O período chuvoso chegou, e com ele, claro, os velhos problemas que assolam o Brasil. Embora naturais e recorrentes, as enchentes representam um grande problema para muitos municípios brasileiros e podem gerar perdas irreparáveis para as populações atingidas. Em Divinópolis, basta chover um pouco acima da média para que estragos sejam registrados cidade afora. Mas, o que mais chama a atenção é que entra ano, e os mesmos pontos ficam debaixo d’água. No mês passado, por exemplo, bastaram as primeiras chuvas para que casas no bairro Serra Verde e a região do shopping, no bairro Bom Pastor fossem alagadas. Isso sem falar na rua Ibituruna no Ipiranga. Não resta dúvida que esses moradores desses locais precisam, são de ações que consigam solucionar essa questão, não dá para viver todo ano de doações depois que perderam tudo.

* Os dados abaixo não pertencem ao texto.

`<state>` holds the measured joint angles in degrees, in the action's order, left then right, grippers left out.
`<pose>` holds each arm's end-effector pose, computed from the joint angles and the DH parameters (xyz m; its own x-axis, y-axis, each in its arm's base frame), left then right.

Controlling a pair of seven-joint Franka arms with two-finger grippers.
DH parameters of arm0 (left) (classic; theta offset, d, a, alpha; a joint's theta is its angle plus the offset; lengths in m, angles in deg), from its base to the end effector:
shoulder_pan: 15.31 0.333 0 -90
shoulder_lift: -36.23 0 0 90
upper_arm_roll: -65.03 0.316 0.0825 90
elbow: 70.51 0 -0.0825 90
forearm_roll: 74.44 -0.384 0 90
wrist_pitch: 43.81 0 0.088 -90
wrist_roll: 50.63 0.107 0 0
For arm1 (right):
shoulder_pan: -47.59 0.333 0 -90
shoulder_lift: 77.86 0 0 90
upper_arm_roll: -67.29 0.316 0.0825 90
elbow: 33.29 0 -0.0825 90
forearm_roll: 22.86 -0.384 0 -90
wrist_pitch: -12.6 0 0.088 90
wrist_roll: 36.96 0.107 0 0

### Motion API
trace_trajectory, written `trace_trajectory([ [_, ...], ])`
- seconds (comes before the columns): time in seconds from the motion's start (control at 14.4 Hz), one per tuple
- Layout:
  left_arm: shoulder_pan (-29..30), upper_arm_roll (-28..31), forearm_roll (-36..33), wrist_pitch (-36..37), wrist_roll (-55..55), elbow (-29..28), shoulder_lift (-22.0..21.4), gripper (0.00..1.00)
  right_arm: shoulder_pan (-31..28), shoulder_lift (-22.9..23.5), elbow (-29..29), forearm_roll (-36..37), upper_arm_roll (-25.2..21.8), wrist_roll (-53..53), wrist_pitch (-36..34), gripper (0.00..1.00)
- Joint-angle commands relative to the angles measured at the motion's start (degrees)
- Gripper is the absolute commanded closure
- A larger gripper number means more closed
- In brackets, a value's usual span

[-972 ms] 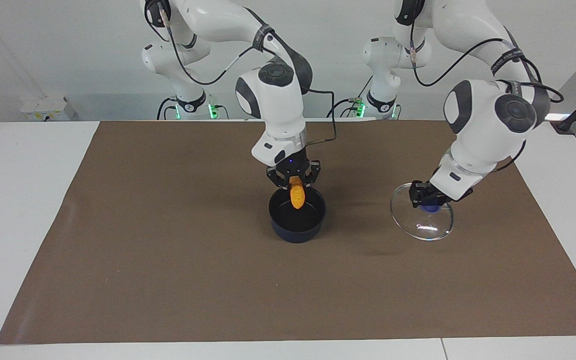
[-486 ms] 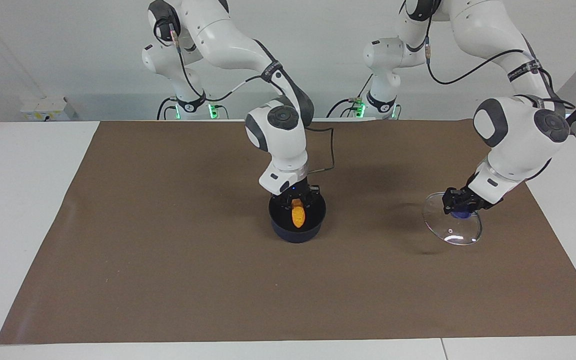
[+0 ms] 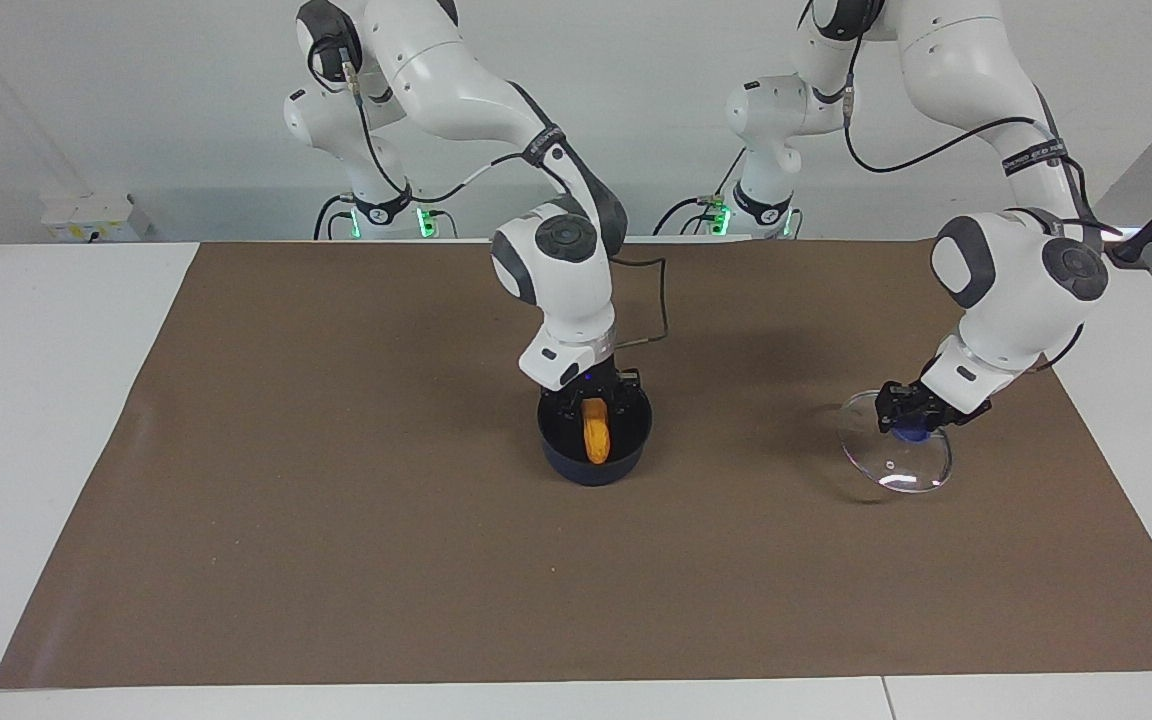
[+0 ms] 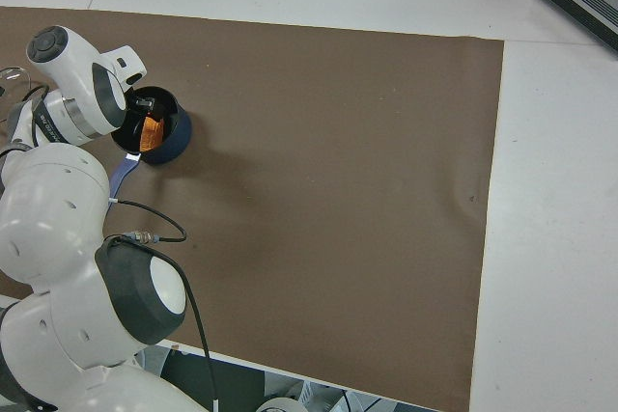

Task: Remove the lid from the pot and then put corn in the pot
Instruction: 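Lower the corn into the pot and open the right gripper, then withdraw the right gripper while the left gripper sets the lid down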

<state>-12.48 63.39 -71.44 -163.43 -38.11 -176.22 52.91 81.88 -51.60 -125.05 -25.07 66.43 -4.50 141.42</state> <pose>0.6208 0.0113 0.3650 0.9848 -0.1699 -0.0365 -0.1675 -0.9839 0.0618 0.5812 0.3867 0.3837 0.9896 -0.0111 0.1432 0.0067 -0.9923 -0.1236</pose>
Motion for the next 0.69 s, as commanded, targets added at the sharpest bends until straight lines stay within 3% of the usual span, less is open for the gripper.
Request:
trace_trajectory([
  [0.0,0.43,-0.21,-0.8,-1.93,1.1,-4.33,-2.61,0.88,-2.2,-6.46,2.2,3.85,-0.81,0.77,-9.95,0.0],
  [0.42,0.34,-0.13,-0.98,-4.29,1.1,-7.14,-2.61,0.88,-14.05,-19.03,2.47,3.7,-0.72,-7.4,-27.89,0.0],
  [0.62,0.43,-0.21,-0.98,-5.71,1.1,-8.37,-2.79,0.87,-20.81,-24.22,2.47,3.43,-0.9,-17.65,-36.16,0.0],
])
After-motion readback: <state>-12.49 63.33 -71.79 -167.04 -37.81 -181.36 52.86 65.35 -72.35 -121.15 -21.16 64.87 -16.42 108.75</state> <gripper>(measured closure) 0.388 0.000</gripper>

Especialistas apontam que a desigualdade social característica do Brasil é um fator que provoca o aumento do volume de estragos causados pelas enchentes no país, e que elas podem ser minimizadas por ações de controle do uso e ocupação do solo, além da preservação da vegetação nativa também contribuir para a minimização delas. Há também ainda medidas como: planejamento urbano e territorial; criação de políticas habitacionais; preservação das matas ciliares; destinação correta de resíduos sólidos; criação de reservas de preservação ambiental; combate aos processos de erosão e sedimentação dos rios; limpeza, monitoramento e conservação dos cursos de água. A questão é saber o que está sendo feito no país para evitar que essa situação se repita? Ou há apenas planos de arrecadação de doações, depois que tudo foi perdido, mesmo tendo conhecimento dos locais que ficam debaixo d’água todos os anos? São situações como essas que o eleitor deve levar em consideração quando o assunto é votar, pois na prática a coisa é totalmente diferente do que nos vídeos e nas promessas de redes sociais.

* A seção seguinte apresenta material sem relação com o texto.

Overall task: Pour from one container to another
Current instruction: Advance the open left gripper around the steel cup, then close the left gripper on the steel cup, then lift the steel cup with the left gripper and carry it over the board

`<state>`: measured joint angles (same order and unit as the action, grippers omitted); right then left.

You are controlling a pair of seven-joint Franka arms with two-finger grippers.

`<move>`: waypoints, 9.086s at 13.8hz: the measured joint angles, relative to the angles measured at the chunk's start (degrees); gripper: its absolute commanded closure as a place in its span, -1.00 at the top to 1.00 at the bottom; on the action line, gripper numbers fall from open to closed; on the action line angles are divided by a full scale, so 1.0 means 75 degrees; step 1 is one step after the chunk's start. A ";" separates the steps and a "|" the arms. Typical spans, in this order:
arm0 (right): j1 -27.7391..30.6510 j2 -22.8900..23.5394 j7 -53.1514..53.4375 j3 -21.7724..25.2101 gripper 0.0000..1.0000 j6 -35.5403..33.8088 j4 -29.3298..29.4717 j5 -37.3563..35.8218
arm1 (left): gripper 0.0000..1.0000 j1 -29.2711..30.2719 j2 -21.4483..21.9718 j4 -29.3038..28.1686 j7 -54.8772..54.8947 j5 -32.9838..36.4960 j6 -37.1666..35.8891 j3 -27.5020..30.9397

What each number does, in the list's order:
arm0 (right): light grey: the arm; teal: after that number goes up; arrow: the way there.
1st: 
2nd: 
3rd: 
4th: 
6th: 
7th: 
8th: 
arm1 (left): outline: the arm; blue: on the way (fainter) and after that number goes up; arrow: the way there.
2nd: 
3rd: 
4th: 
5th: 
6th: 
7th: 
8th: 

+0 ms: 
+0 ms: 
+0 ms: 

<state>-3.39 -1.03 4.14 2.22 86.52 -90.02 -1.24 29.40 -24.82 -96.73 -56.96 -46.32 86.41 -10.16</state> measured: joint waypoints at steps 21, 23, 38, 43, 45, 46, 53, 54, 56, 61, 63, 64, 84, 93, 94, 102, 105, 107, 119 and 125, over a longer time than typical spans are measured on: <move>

Na prática os rios, os córregos transbordam, as mesmas ruas alagam todos os anos, e não há um plano sequer para ser trabalhado antes que as tragédias aconteçam. Antes que moradores percam seus bens, e em alguns casos, até suas vidas. Vai entender os governantes brasileiros. Por que eles olham para um velho problema e não conseguem solucioná-lo, ou não se esforçam para isso. Vai entender a população que segue jogando lixo nas ruas, córregos e rios, sem pensar nas consequências.